#### Task description:
From the entries below, return every line that includes the word "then".

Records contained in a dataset
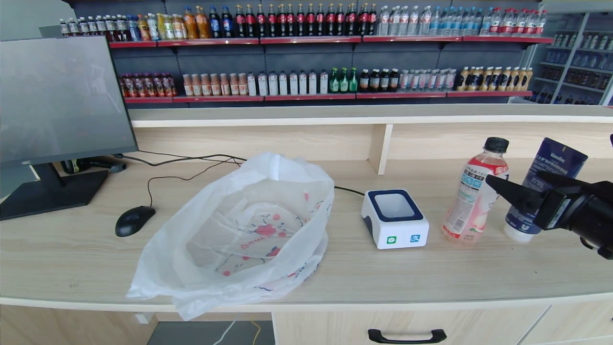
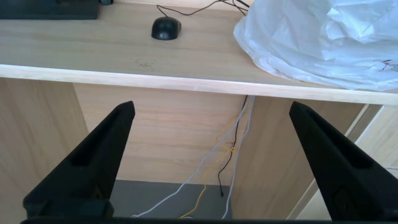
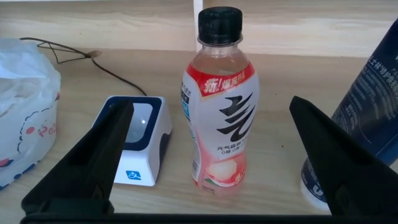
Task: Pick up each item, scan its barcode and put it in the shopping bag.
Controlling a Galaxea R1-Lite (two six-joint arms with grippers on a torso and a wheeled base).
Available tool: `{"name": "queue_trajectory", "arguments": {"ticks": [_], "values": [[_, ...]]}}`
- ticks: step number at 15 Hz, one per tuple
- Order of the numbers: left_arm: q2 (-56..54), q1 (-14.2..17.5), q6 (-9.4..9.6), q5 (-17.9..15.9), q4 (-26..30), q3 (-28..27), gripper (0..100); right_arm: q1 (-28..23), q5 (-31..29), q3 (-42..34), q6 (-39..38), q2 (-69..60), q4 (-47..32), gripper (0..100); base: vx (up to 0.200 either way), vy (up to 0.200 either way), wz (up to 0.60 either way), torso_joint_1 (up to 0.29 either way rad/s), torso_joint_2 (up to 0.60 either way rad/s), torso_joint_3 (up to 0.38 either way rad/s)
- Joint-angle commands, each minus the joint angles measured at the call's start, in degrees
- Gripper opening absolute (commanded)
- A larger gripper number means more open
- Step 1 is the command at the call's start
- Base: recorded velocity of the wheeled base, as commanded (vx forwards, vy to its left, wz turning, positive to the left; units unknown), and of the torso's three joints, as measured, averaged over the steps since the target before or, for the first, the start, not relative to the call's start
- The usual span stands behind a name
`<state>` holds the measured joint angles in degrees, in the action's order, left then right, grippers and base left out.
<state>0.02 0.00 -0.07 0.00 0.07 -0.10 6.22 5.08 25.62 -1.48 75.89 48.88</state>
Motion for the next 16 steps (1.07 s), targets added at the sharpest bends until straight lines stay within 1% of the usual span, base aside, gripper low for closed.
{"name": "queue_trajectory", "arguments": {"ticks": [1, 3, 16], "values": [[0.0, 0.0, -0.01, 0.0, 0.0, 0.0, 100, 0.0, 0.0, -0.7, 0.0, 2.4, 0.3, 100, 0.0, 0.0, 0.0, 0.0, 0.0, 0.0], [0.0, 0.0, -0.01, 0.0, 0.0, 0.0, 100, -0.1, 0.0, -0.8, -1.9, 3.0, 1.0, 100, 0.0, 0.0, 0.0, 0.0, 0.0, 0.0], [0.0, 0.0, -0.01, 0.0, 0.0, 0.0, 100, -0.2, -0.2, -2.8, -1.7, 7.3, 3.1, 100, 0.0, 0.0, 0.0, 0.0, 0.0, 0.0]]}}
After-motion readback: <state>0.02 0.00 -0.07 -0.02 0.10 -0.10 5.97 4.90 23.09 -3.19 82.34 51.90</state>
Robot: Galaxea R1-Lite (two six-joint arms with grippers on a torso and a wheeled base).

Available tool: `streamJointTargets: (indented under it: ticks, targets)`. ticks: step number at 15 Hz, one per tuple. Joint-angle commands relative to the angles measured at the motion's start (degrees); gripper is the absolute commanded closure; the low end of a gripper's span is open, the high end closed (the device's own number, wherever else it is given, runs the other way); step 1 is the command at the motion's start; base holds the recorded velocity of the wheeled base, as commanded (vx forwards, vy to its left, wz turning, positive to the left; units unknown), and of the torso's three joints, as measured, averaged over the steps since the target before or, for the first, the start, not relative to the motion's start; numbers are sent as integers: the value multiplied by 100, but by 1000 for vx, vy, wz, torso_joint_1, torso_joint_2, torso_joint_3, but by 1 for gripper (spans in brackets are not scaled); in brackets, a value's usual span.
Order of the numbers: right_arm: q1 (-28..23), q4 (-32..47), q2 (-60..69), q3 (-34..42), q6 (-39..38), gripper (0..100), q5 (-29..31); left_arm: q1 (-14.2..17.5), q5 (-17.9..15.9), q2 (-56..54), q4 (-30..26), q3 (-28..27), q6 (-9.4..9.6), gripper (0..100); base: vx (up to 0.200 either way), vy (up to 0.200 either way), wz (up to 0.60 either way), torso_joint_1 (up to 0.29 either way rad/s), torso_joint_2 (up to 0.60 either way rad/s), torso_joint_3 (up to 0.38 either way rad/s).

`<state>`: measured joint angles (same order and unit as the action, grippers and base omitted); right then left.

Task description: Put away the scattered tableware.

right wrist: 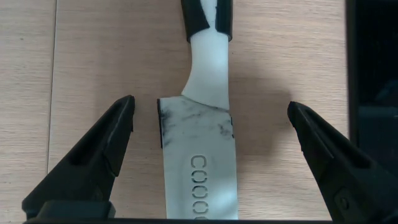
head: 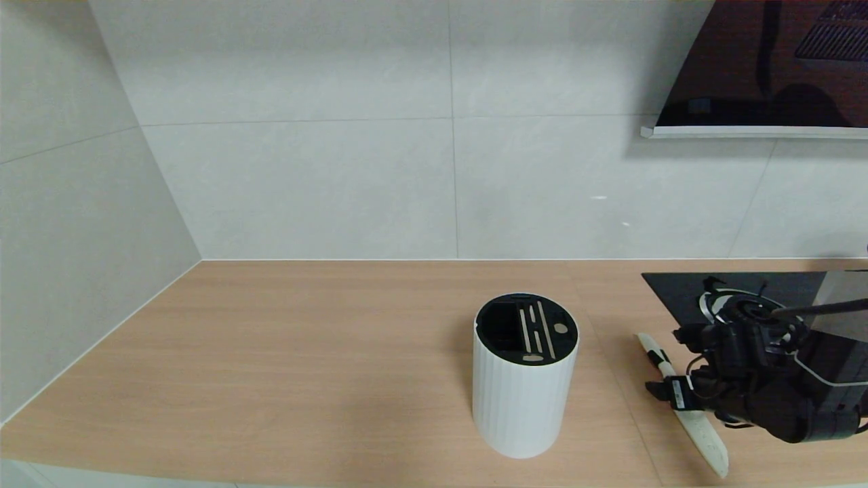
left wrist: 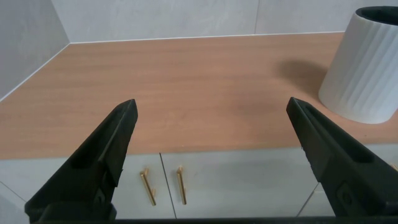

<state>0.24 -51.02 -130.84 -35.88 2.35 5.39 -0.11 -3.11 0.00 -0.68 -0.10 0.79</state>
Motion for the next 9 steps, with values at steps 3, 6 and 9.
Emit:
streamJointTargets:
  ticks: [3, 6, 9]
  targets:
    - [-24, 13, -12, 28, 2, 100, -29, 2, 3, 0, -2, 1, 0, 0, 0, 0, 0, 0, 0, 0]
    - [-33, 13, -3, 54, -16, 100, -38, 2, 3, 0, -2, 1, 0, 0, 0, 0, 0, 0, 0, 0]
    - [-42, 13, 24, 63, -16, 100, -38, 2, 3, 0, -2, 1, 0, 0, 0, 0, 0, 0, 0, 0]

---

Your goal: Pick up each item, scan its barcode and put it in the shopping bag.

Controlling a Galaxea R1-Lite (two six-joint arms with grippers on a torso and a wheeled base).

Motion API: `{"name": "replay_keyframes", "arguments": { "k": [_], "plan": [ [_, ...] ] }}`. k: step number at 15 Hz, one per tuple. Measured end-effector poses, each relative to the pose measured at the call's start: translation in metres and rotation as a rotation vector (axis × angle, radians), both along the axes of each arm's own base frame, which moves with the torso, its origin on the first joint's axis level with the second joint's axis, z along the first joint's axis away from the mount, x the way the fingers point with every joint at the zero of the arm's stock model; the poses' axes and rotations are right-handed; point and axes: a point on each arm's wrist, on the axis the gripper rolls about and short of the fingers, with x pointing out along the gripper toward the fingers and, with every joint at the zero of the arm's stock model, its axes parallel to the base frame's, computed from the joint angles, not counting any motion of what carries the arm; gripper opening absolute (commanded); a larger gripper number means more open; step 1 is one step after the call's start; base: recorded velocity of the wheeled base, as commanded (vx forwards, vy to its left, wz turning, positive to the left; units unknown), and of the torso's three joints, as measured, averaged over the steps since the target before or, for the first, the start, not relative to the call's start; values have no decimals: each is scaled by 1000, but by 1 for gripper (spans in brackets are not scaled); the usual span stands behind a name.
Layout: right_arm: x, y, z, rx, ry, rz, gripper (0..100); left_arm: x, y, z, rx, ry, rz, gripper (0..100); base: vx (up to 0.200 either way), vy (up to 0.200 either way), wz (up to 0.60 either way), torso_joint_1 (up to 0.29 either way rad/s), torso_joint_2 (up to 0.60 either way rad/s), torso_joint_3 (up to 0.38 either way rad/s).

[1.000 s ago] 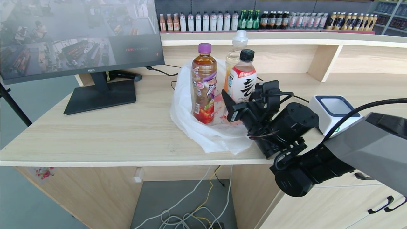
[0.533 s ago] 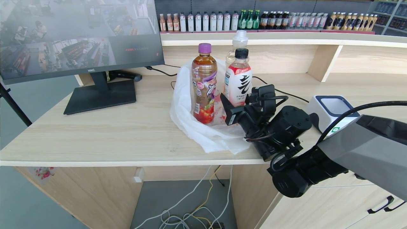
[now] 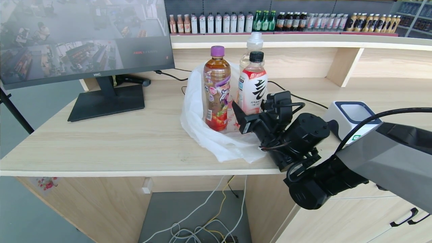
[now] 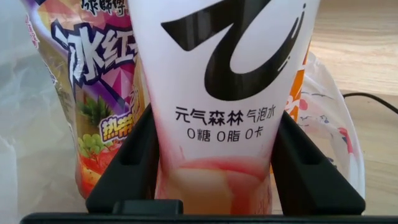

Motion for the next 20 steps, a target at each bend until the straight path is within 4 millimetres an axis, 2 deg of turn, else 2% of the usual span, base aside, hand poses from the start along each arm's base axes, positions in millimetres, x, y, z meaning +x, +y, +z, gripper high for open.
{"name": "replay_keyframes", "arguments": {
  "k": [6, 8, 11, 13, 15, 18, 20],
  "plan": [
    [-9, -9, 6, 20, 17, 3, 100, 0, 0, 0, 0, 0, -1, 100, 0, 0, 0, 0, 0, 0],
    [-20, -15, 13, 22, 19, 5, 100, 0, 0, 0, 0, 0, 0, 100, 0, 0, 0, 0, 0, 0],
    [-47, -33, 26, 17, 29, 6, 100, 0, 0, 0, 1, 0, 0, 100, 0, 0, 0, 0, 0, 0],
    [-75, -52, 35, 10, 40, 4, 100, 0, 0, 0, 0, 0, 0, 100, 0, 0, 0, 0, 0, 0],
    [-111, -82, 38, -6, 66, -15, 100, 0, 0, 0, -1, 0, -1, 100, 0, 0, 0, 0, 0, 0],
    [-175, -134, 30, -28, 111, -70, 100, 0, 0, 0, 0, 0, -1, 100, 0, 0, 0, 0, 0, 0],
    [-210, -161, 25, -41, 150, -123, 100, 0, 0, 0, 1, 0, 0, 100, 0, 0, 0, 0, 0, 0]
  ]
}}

#### Solution to the exercise:
`<state>` holds the measured joint angles in degrees, in the action's order, left then right, grippers and base left out.
`<state>`: measured joint angles (same order and unit as the action, grippers and base omitted); right then left.

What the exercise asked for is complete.